Faites la cour et tra la lère
Elle a le cœur en foutoir
Elle se cogne aux désirs et confond tous les temps
Parfois elle range un peu
Elle joue la femme en paix
Elle récite l’alphabet et les horaires des marées
Et puis ça recommence
Elle oublie la grammaire et se trompe de couleur
Elle perd ses clés le chat lui parle
Elle change de nom la lune l’appelle
Elle a le cœur en foutoir
Le dedans qui chamboule
Parfois range un peu
Finit ses phrases avec un point
Et puis ça recommence ça recommence
Les saisons bousculées et les visages
Embrouillée chahutée
Point-virgule ton sourire
Elle dit
À la ligne.
Faites la paire et pas la moue.
Au commencement étaient le verbe et l’amour libre.
Plus tard vint l’accord du participe passé.
− Dis donc, un an à peine et je suis déjà passée, pleurnicha 2012.
− À qui le dis-tu, c’est déprimant, poursuivit 2011.
− Soyez patientes, au bout de la vieillesse, il y a la sagesse, déclara 2010.
− Trop connes ! pensa 1929
J’ai désappris l’hiver et ses silences de neige
J’habite un alizé aux parfums de jasmin
Ses levers introuvables ses livres humides et longs
Les nuits y sont rapides et les matins pressés.
Café noir
et tiède.
Comme
l’ennui.
– Hé l’ami, viens fêter !
Alcool blanc
et sec.
Comme
l’oubli.
Je les observe par la fenêtre ces ombres sales et fatiguées, grotesques et muettes.
Et qu'encombrent-ils encore nos trottoirs, ces fantômes rustiques, vestiges noueux et immobiles ?
Les courbes se répètent.

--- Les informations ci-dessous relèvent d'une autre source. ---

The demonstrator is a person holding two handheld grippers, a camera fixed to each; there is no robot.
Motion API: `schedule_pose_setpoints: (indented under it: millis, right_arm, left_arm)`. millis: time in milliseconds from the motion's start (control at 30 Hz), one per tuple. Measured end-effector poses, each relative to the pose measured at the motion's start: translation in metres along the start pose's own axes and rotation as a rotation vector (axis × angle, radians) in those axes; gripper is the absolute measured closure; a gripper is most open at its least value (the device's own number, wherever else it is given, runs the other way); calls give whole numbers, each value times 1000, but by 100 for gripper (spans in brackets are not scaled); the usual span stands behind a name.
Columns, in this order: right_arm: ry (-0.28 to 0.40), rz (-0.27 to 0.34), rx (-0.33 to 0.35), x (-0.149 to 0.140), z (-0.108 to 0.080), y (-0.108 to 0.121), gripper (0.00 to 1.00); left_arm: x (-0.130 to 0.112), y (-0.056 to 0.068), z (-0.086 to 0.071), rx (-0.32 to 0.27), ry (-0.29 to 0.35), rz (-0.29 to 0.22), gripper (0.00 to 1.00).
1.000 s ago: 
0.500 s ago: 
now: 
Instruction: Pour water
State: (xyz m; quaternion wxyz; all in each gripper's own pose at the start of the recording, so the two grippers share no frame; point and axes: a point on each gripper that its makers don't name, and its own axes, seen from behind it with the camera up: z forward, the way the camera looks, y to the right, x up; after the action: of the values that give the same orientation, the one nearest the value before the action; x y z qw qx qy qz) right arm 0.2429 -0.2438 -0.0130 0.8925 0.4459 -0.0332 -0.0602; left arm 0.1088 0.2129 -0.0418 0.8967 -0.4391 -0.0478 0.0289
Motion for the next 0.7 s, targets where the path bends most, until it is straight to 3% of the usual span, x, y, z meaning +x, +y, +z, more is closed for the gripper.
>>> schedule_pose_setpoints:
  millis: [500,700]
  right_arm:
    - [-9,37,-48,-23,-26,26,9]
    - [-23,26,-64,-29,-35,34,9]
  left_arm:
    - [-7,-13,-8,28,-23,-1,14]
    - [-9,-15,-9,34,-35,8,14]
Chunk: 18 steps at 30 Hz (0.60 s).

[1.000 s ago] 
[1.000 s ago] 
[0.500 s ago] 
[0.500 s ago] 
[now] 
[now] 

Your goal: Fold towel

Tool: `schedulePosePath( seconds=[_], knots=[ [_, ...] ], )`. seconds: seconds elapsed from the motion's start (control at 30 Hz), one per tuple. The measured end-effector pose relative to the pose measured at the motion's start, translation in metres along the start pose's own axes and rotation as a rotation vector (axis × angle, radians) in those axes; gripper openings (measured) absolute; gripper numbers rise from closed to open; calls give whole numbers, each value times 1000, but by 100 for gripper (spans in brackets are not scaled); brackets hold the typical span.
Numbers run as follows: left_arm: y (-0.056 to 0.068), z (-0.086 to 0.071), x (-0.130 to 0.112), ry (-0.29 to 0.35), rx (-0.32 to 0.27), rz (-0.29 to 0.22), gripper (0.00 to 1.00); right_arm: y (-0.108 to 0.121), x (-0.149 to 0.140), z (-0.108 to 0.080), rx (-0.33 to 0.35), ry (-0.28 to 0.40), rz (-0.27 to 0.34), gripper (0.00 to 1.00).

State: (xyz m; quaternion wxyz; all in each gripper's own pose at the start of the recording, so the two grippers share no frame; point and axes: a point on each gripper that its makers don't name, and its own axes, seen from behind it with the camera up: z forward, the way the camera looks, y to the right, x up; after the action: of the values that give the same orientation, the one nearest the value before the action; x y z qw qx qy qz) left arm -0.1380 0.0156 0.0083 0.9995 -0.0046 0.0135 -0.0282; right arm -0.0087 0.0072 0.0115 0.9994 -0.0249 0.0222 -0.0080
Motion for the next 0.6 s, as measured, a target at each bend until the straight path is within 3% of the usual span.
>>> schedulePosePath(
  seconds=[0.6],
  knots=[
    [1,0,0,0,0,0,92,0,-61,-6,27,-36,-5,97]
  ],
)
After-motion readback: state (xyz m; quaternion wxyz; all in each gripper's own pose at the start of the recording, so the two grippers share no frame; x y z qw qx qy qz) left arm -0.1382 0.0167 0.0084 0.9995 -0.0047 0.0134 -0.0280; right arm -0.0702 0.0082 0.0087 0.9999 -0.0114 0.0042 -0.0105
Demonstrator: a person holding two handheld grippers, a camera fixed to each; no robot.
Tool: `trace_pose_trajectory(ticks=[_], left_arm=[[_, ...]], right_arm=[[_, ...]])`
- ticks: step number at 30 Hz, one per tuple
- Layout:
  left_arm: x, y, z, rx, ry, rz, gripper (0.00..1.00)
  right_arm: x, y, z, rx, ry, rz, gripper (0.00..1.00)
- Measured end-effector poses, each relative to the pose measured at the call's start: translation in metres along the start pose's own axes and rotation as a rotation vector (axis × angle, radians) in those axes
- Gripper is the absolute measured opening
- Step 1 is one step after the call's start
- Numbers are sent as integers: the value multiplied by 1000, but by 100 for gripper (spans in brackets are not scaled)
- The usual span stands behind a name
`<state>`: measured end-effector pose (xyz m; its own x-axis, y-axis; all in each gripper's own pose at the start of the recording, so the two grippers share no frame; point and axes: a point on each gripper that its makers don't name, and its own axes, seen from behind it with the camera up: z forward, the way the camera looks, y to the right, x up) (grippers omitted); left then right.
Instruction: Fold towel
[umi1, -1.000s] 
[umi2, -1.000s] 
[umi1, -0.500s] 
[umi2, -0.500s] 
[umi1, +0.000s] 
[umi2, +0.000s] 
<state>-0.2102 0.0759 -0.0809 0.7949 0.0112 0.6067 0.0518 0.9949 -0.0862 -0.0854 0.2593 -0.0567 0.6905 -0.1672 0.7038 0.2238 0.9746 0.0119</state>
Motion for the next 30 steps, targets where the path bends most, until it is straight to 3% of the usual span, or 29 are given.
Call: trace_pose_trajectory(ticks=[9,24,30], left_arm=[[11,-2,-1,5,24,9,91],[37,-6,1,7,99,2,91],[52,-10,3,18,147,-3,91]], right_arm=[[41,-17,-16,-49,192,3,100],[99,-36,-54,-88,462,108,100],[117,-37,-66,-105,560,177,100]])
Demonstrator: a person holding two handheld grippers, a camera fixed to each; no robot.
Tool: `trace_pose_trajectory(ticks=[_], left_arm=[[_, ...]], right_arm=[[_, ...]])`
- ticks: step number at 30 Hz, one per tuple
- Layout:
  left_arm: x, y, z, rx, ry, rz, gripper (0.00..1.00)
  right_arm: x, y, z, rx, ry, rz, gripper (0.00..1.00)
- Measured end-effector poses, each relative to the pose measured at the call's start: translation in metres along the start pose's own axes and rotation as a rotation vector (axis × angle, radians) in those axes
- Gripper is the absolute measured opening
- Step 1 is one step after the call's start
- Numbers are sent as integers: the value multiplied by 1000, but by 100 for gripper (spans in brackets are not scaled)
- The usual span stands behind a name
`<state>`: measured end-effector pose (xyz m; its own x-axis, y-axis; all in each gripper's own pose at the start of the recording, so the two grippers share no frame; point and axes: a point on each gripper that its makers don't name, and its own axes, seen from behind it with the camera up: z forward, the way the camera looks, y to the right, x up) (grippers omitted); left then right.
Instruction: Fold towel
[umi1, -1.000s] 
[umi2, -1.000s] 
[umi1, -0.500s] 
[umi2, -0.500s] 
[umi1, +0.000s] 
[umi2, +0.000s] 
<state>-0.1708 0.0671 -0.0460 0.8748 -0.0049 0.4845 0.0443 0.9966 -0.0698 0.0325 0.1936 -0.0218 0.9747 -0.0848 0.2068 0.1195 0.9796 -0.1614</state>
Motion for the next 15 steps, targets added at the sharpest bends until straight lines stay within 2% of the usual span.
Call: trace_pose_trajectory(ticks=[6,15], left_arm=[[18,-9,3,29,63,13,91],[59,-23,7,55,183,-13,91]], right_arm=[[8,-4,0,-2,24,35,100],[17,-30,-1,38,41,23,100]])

La nature bégaye. Les feuilles mortes meurent.
Et cette désespérante monomanie chromatique !
C'est vert, c’est gris, pitoyablement vert. Gris et périmé.
L'arbre des villes est un lapsus, un délit, une offense, un chancre vil.
Puis je contemple les grues jolies.
Fières et élancées, mobiles et élégantes, elles chatoient et enflamment et animent et inspirent.
Non contentes d’être utiles et généreuses, elles prennent encore le temps d’être belles et spirituelles.
Tout à mon émotion, je m’interroge sur le sexe de ces stèles racées, viriles et délicates à la fois, puissantes et légères pourtant.
Elles sont le père, elles sont la femme, elles sont l'azur et le foyer.
Ô grues !
Peuple de l’espoir, promesse de transcendance, je vous offre, honteux, cette ode modeste, mais c’est une prière de louange que vous méritez !
La confusion des adresses
Les prénoms qui se déplacent
Tu est une autre encore
Le ciel est beau mais il ne voit pas.
Jette ta montre si tu veux mais ne retiens pas ton souffle.
Elle ferme sa porte le soir mais sa fenêtre donne sur le jour de ton rire.
Alors elle écrit ton nom sur le mur et invente des dialogues très osés.
Elle refuse de dormir la première et va camper dans la cuisine.
Sous la table.
Et la table est un toit, et la table est ta bouche, elle est un ciel de bois, elle est un lit nervuré pour ton corps à l’envers.
Et l’univers au loin tendrement s’éteint.
Et s’endort aussi le temps sans penser au matin.